EXERCISE DETAILS
Set down the line containing "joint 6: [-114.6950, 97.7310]" and every line that follows it in the listing below, exactly as written and with nothing added.

RAW DATA
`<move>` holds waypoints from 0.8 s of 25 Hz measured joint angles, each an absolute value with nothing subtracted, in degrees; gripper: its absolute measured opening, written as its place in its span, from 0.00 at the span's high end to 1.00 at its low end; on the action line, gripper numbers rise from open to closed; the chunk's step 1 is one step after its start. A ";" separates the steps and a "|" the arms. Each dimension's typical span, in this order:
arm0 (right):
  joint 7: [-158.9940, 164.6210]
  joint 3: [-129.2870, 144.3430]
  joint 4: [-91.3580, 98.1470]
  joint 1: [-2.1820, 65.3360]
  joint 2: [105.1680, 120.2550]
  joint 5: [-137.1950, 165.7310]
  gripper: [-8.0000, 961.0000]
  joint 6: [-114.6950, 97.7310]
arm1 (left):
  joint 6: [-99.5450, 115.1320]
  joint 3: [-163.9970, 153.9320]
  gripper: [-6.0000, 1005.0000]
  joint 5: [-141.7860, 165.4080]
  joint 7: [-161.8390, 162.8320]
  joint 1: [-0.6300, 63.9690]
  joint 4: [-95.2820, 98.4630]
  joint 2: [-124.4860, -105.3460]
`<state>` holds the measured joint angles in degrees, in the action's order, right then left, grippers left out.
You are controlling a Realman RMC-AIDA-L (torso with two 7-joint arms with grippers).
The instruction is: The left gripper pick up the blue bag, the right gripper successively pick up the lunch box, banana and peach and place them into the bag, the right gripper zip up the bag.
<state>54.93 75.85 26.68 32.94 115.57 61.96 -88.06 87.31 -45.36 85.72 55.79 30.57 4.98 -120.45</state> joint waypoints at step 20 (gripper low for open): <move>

TASK SOLUTION
  joint 6: [-114.6950, 97.7310]
arm1 (left):
  joint 6: [-99.5450, 115.1320]
  joint 3: [-163.9970, 153.9320]
  gripper: [-6.0000, 1005.0000]
  joint 5: [-141.7860, 165.4080]
  joint 7: [-161.8390, 162.8320]
  joint 1: [-0.6300, 63.9690]
  joint 4: [-95.2820, 98.4630]
  joint 2: [-124.4860, -105.3460]
`<state>` holds the measured joint angles in degrees, in the action's order, right then left, grippers left out.
You are controlling a Realman RMC-AIDA-L (torso with two 7-joint arms with grippers).
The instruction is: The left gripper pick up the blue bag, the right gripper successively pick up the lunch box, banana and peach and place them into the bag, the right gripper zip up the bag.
<state>54.93 75.85 26.68 32.94 115.57 61.96 -88.06 87.31 -45.36 85.72 55.79 30.57 4.98 -120.45</state> joint waypoints at step 20 (gripper low for open): <move>

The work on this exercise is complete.